Pumpdown plug saves time, money

Weatherford’s FracGuard pumpdown composite plug was developed as a result of operators’ need for improved operational efficiency and cost-effectiveness. Developed for the fracture stimulation of multiple zones, the plug was designed especially for horizontal and extended-reach applications. It was also designed with the medium- to high-pressure clear-water fracturing applications in mind, which operators have been using increasingly in their shale gas fields.

This composite plug was designed with a drag-reducing capability that allows it to be run on standard wireline in situations where e-coil or conventional CT previously would have been required.
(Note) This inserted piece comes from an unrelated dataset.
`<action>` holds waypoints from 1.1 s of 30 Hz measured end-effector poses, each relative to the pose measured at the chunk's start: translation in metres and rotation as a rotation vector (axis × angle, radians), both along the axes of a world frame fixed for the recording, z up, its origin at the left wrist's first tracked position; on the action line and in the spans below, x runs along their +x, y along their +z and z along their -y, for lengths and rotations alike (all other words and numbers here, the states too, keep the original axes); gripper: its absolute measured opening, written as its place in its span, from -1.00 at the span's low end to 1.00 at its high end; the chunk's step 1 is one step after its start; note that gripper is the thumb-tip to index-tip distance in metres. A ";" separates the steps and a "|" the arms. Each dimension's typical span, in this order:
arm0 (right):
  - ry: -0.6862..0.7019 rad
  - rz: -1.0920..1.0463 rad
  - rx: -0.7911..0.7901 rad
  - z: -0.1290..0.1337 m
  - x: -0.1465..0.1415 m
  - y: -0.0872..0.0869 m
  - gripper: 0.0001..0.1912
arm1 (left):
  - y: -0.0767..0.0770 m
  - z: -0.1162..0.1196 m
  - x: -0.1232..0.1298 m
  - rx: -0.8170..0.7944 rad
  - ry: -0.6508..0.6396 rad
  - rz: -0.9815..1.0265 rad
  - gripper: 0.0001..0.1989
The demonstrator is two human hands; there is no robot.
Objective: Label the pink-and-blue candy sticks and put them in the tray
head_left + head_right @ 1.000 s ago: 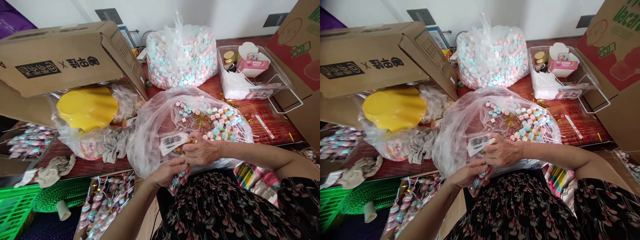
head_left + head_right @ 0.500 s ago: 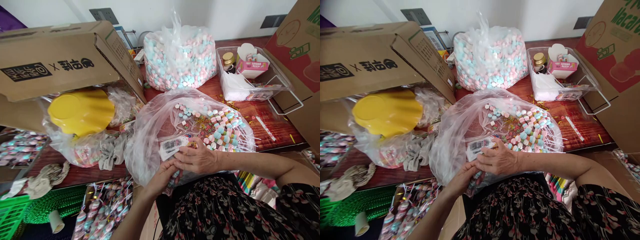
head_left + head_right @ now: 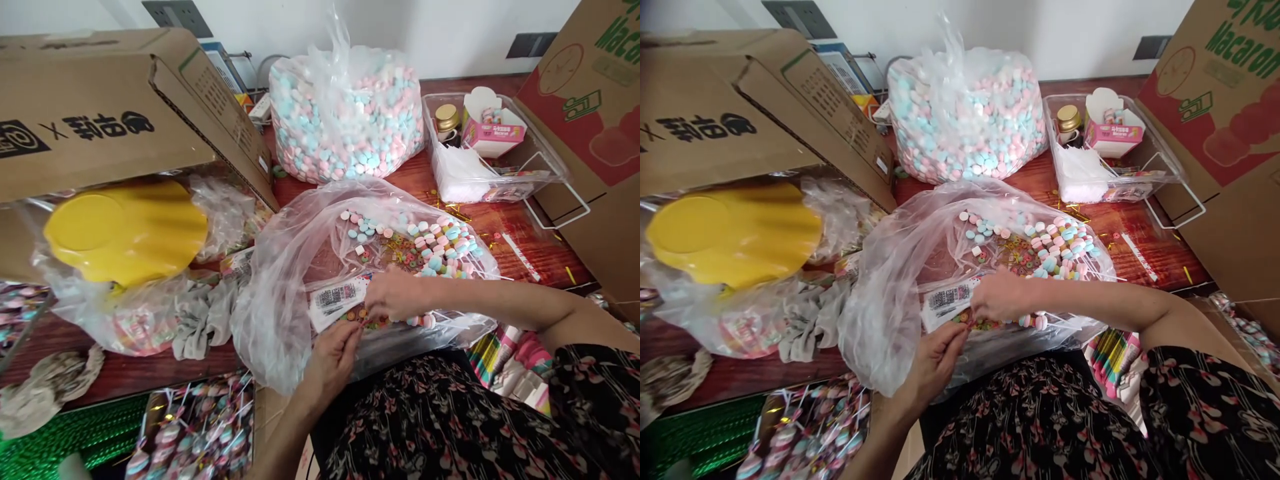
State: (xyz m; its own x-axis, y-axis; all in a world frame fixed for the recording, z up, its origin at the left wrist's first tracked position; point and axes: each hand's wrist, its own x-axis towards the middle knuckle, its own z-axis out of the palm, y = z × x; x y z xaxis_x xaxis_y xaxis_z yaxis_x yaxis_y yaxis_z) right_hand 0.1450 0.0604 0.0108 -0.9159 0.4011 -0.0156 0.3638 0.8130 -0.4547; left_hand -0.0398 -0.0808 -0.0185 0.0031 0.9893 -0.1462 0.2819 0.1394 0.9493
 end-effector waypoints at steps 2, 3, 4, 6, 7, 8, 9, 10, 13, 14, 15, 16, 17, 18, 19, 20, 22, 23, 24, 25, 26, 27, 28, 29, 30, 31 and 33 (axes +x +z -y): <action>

Pump pressure pushes the plug on wireline through horizontal sections, carrying the plug and the setting tools to the target or setting depth.

“The plug’s wiper design allows operators to pump at rates and volumes much lower than are possible with other existing plugs,” said John McKeachnie, US general manager for Weatherford’s completion systems group. “Plug-setting at a specified depth requires about half of the pumped fluid previously needed.”
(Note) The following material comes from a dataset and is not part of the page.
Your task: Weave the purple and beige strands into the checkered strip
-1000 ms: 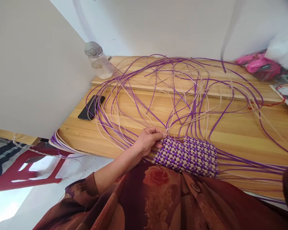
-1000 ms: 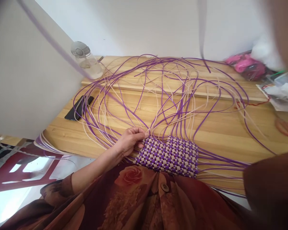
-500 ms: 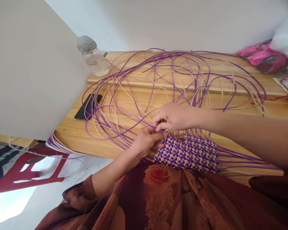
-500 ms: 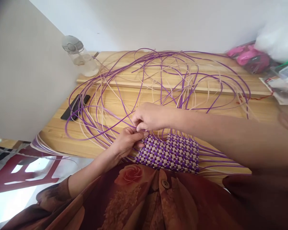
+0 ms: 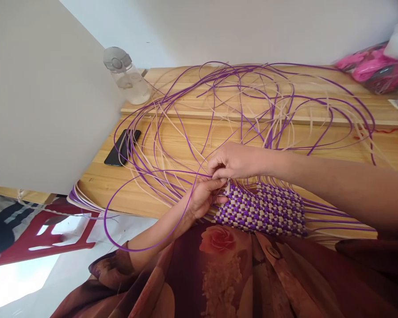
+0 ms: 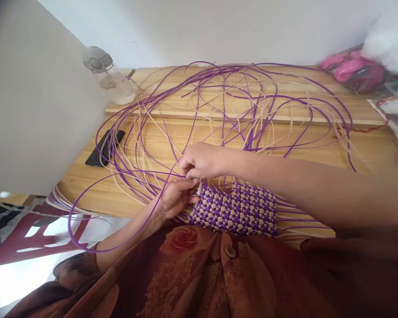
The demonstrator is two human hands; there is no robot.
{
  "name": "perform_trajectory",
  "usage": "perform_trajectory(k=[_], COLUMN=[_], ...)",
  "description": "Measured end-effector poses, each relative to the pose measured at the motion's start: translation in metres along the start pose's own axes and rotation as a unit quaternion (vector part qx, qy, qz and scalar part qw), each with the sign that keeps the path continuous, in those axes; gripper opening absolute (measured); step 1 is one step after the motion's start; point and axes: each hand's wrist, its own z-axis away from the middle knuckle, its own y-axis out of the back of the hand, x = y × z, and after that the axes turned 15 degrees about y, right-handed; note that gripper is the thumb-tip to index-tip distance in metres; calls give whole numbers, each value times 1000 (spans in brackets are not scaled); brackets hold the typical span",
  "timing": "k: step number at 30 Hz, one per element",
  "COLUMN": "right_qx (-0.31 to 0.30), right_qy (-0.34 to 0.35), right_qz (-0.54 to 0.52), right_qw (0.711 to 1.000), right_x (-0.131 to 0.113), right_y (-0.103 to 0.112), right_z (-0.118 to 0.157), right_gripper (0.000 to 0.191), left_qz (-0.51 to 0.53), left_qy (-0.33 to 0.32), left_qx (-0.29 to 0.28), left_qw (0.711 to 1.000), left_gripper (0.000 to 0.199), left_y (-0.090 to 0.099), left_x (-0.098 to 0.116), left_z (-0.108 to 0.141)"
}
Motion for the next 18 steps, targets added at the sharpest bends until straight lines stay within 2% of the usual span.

The wiper system creates a pressure increase across the front of the plug; so low pump rates can readily carry the assembly into horizontal sections. In addition, the pumpdown plug’s patent-pending roller system reduces run-in friction on wireline in both vertical and horizontal well bores. When the composite plug is run on CT in horizontal sections, the roller system also allows for standoff for the plug to reduce friction forces and thus limit potential damage. “The plug has been run successfully on coiled tubing in horizontal applications at deviations up to 110 degrees,” McKeachnie said.

This roller-wiper combination of the FracGuard plug permits single-trip plugging and perforating by configuring the pumpdown assembly with the perforating guns above the setting tool. This way, the plug can be set, and one or more zones can be perforated in the same trip, which enhances operational efficiency and reduces the amount of rig time required. Using this plug rather than a conventional composite can save rig time by as many as two to three days per well, McKeachnie said.
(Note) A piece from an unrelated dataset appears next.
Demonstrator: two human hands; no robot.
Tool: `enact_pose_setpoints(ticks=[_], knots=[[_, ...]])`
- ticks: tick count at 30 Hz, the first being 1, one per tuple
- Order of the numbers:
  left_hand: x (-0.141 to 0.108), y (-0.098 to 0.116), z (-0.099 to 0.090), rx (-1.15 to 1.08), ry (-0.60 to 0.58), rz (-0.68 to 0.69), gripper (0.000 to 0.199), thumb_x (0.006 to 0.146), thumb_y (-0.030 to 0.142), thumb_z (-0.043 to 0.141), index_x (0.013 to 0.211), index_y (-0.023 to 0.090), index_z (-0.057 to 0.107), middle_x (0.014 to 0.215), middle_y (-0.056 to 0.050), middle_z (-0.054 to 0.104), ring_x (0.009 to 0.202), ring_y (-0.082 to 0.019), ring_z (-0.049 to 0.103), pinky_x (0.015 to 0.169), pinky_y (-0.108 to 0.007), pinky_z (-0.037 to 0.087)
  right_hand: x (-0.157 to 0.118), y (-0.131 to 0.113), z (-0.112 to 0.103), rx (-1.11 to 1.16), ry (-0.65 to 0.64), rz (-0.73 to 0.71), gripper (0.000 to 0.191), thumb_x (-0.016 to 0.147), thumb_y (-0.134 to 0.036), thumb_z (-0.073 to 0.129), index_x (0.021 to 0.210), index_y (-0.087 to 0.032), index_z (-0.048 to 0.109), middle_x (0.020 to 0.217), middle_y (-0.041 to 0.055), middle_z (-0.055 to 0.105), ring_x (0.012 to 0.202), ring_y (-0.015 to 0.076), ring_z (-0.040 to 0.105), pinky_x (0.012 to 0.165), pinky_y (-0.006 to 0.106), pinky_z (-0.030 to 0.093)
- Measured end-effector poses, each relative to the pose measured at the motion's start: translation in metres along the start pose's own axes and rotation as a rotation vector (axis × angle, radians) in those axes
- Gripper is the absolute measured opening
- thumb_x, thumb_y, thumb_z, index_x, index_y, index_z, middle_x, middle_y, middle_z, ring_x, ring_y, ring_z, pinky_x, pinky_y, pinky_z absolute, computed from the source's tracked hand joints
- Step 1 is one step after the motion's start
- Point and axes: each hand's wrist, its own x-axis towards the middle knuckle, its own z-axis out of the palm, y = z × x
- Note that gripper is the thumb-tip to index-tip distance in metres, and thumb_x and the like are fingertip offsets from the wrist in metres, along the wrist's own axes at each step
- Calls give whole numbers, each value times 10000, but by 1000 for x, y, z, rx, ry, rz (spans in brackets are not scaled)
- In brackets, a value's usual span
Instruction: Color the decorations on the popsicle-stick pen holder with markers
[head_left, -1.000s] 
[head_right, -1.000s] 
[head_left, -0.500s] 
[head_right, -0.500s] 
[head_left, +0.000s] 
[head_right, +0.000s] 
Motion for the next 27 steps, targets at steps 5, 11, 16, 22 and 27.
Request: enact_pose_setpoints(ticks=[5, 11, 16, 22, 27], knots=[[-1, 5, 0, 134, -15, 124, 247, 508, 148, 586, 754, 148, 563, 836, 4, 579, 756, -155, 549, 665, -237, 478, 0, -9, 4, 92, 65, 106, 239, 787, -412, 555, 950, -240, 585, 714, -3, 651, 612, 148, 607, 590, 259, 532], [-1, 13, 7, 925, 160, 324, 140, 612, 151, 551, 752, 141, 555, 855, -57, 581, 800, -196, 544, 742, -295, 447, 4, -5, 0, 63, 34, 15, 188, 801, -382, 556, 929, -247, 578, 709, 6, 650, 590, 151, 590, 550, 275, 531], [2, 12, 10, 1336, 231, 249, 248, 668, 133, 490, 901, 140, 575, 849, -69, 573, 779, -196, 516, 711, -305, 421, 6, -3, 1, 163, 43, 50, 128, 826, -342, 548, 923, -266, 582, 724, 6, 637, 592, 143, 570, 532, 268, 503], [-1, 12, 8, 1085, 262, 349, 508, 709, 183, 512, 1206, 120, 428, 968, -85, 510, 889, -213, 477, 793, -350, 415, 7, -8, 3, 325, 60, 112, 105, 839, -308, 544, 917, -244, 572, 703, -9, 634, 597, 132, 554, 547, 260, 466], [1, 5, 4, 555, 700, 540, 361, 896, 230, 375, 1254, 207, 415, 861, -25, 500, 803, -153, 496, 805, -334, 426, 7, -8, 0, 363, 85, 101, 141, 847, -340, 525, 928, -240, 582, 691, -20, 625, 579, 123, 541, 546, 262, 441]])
Another feature of the new plug is jet ports that sit above and below the wiper ring. The ports aid in running the plug past sand bridges and other debris that settles in horizontal sections, reducing the likelihood of premature plug-setting and sticking.

Designed for efficiency

In one application, an operator wanted to install a pressure barrier after a high-pressure fracture treatment had left residual sand in a well’s horizontal section. The plug was run to 13,200 ft (4,023 m) measured depth, where it encountered the sand barrier. Pump pressure applied to the annulus achieved a flow rate of 3 bbl/minute. The design of the pumpdown plug allowed pressure to build above it and be directed through a series of ports that created jetting action below it. The jet ports washed away the debris ahead of the plug and created fluid bypass, which accelerated tripping into the hole.

Removing the new plug usually requires only a quick mill-out with conventional milling or drilling tools on coiled tubing or jointed pipe. “In this case, seven successful trips were made on coil to install the plugs and perforate in the same well bore,” McKeachnie said, noting that all of the plugs were removed in one trip using a coil-operated drilling motor over an average time span of 30 minutes each.